TASK DIRECTIONS: Only lines with the word "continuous" are needed; collect each of them from the listing below.

DATASET:
BEGIN

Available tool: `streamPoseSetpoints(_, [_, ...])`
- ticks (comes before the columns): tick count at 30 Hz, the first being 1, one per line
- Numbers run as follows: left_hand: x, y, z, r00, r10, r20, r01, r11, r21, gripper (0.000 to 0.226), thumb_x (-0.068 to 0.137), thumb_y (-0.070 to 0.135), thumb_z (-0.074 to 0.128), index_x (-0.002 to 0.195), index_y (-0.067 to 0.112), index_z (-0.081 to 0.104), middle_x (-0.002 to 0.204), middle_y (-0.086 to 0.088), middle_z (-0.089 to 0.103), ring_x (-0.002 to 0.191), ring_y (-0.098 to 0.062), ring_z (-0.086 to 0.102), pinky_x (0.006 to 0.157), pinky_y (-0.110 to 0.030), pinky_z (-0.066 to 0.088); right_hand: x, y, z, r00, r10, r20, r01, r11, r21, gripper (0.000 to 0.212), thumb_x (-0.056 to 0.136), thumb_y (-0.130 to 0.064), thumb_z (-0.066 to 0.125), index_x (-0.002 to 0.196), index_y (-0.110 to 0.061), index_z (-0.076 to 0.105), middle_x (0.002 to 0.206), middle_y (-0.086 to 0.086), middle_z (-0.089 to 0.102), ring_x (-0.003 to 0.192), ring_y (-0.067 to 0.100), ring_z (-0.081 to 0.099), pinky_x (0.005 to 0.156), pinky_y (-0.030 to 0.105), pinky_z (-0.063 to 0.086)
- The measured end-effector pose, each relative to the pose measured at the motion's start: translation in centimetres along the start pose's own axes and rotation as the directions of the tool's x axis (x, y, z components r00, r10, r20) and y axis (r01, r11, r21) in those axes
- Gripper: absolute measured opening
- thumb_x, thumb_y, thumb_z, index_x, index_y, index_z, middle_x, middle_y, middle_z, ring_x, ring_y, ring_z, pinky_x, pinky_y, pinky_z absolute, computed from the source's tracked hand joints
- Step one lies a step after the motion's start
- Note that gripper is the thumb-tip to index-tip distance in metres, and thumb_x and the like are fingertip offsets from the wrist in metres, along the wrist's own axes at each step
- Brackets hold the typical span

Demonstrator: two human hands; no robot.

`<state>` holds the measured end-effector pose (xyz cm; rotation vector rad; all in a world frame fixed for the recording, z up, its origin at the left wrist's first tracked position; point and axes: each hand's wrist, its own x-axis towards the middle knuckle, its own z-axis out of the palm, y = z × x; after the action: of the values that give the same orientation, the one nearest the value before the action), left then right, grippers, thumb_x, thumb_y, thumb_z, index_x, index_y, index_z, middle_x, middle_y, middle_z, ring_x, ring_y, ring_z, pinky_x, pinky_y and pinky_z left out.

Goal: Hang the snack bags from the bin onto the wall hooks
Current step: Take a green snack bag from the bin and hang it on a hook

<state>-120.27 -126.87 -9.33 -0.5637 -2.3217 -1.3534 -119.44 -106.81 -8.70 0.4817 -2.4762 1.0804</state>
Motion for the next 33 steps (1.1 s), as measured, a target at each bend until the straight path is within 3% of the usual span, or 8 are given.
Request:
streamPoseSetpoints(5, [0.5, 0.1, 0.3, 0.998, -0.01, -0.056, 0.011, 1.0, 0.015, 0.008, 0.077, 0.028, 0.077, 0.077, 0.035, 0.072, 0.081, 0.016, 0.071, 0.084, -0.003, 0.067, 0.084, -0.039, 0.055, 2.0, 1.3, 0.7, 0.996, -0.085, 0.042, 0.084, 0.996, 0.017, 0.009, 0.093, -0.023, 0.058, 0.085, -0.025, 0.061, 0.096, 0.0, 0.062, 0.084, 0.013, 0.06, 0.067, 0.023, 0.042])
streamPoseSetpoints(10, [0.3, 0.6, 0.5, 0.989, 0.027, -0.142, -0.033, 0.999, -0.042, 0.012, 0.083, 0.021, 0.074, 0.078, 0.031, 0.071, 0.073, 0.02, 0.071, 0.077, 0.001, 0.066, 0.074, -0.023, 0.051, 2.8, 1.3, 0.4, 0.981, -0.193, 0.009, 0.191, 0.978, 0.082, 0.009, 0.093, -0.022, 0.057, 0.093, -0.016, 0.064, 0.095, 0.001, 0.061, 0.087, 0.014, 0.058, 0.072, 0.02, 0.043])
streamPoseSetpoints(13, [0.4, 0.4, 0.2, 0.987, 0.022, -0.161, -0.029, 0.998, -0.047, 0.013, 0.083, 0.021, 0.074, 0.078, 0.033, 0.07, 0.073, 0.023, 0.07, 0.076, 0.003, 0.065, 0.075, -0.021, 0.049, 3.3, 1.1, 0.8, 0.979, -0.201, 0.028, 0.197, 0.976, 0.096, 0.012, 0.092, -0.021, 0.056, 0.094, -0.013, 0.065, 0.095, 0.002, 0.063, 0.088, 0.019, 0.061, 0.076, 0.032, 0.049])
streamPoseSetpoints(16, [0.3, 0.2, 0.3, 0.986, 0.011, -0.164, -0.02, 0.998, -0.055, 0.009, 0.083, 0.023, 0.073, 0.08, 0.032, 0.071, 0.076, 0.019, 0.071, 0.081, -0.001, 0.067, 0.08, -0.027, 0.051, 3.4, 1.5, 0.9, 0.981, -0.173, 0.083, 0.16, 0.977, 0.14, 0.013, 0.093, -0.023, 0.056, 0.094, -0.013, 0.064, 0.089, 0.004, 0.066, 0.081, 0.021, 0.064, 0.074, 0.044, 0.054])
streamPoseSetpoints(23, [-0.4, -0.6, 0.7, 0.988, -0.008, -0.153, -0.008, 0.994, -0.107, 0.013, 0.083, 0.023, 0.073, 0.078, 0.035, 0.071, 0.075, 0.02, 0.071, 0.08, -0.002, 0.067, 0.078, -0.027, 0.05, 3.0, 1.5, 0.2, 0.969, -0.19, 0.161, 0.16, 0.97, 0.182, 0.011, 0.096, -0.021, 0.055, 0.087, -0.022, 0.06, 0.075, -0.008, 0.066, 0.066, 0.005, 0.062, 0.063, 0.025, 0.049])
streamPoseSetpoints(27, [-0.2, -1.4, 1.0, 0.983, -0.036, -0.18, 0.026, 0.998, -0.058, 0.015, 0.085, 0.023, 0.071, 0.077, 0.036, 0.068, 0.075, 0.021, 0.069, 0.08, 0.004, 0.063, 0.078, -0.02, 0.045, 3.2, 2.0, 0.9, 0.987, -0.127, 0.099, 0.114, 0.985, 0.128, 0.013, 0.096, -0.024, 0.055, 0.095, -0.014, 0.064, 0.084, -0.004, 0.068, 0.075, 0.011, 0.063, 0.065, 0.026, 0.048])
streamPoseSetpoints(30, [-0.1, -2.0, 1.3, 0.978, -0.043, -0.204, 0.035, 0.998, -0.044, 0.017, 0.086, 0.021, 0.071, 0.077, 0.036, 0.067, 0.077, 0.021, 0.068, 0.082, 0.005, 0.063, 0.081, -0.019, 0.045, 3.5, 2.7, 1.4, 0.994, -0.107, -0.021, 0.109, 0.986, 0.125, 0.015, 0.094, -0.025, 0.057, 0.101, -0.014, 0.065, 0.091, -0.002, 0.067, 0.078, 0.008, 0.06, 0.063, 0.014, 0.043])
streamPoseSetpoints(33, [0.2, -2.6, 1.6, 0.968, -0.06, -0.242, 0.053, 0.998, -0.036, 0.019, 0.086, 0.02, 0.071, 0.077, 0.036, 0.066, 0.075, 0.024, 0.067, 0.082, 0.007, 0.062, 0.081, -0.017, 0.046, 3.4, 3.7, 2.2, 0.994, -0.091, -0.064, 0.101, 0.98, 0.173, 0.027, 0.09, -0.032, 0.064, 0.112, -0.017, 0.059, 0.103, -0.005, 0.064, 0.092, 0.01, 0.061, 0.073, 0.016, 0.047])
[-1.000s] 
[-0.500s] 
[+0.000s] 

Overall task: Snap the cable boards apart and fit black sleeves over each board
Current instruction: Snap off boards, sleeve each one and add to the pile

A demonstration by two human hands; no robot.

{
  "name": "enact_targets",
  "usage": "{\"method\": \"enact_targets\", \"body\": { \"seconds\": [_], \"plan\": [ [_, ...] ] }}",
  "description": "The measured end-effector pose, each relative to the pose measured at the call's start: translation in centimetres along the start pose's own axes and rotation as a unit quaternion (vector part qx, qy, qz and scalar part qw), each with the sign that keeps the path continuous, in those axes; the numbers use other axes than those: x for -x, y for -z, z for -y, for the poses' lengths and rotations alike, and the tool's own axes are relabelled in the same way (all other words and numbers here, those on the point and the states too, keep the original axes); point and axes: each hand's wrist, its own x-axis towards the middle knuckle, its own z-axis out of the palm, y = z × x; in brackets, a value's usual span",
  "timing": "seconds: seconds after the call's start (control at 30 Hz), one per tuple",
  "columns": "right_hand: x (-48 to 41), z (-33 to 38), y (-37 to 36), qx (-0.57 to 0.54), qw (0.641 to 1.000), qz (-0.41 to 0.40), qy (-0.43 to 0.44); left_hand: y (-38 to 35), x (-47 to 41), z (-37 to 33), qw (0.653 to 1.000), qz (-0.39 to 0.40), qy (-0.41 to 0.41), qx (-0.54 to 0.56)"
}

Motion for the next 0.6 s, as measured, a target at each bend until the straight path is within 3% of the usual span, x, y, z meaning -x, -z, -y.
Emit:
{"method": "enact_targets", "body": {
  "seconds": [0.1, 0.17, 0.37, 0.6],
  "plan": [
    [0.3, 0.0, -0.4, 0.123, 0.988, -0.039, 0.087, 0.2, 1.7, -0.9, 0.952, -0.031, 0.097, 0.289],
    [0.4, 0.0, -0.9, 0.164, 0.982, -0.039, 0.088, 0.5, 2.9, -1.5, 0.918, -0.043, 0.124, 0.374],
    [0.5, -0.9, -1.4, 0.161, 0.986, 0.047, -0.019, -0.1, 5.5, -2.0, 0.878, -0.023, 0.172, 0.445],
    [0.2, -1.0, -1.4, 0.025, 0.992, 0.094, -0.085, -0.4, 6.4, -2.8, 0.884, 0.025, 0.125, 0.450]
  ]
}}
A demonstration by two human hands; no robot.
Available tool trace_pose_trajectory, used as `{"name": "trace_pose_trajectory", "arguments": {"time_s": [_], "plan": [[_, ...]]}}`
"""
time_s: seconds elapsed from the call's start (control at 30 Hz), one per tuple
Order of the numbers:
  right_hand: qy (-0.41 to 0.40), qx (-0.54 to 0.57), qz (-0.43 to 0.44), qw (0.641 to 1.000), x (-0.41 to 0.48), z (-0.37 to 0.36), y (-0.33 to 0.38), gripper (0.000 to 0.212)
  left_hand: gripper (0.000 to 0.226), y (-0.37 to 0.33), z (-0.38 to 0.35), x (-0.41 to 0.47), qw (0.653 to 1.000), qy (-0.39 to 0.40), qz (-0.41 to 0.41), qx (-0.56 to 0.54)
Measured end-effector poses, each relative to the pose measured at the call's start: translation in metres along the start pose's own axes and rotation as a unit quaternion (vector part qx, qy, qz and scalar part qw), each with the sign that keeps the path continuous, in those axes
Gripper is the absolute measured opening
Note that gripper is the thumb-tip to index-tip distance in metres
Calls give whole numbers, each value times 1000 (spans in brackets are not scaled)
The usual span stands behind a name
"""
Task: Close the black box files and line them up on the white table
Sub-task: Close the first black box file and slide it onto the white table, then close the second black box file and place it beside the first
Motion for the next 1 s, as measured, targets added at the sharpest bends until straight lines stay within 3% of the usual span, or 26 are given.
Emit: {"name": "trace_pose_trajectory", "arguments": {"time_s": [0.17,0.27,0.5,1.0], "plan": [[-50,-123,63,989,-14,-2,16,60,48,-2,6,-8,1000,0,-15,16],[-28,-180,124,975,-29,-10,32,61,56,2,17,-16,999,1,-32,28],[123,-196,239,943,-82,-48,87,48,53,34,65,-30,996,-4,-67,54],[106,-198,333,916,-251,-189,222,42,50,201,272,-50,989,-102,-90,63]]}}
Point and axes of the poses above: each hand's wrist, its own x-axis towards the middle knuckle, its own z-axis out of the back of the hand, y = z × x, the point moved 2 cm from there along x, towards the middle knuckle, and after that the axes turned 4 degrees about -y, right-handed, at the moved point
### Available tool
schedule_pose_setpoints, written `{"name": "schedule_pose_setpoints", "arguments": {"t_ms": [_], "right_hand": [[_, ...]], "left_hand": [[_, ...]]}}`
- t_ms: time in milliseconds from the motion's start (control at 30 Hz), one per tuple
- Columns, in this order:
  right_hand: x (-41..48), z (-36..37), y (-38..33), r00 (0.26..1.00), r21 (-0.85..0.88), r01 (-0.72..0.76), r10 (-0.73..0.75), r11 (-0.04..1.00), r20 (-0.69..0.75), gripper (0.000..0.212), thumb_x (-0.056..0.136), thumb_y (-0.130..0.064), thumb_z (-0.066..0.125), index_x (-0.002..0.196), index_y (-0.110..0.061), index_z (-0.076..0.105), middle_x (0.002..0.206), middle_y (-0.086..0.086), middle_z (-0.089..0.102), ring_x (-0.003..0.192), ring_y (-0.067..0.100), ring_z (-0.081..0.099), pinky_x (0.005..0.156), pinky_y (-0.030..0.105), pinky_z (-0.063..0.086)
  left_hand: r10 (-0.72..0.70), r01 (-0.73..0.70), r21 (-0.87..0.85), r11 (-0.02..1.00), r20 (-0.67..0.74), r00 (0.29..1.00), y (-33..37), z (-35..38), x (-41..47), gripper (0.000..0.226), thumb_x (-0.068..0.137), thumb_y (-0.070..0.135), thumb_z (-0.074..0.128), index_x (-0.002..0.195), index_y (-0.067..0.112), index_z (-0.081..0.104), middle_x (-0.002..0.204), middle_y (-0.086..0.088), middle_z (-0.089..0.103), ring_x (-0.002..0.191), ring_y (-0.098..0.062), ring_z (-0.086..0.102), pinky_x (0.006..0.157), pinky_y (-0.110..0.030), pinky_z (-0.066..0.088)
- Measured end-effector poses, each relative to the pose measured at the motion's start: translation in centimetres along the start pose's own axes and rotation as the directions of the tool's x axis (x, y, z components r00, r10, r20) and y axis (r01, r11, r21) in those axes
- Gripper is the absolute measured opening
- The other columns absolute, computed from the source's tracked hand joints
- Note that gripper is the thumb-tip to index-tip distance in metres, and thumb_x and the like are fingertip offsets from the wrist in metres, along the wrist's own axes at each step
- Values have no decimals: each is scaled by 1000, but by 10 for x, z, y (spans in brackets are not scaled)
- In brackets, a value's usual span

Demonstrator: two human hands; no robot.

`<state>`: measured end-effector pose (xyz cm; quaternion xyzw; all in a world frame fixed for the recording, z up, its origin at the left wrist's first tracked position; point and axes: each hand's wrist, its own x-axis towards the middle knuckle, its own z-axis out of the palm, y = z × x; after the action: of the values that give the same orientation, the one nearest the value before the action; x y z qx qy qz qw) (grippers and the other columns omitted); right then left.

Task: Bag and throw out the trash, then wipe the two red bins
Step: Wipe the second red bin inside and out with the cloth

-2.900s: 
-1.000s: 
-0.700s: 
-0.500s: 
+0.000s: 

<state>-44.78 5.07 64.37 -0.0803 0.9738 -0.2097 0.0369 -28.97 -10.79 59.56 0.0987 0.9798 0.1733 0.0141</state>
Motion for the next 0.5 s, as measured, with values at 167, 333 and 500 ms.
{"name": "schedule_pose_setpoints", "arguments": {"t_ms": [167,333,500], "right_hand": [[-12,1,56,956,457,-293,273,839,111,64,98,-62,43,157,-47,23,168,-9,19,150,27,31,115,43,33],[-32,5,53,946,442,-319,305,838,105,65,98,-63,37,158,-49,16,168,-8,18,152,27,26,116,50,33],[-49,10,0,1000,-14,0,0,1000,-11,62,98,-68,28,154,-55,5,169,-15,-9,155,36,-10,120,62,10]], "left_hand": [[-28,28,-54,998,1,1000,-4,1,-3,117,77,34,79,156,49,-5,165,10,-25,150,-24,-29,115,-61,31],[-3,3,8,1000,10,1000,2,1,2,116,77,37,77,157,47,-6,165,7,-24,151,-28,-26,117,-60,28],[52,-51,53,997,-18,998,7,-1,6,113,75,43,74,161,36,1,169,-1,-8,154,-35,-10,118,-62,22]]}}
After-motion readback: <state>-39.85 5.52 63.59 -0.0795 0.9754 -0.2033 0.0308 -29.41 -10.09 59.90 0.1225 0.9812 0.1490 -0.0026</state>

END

ANSWER TO THIS EXERCISE:
  "description": "The measured end-effector pose, each relative to the pose measured at the call's start: translation in centimetres along the start pose's own axes and rotation as a unit quaternion (vector part qx, qy, qz and scalar part qw), each with the sign that keeps the path continuous, in those axes; the numbers use other axes than those: x for -x, y for -z, z for -y, for the poses' lengths and rotations alike, and the tool's own axes are relabelled in the same way (all other words and numbers here, those on the point and the states too, keep the original axes); point and axes: each hand's wrist, its own x-axis towards the middle knuckle, its own z-axis out of the palm, y = z × x; in brackets, a value's usual span",
Measured end-effector poses, each relative to the pose measured at the call's start: translation in metres along the start pose's own axes and rotation as a unit quaternion (vector part qx, qy, qz and scalar part qw), each with the sign that keeps the path continuous, in those axes

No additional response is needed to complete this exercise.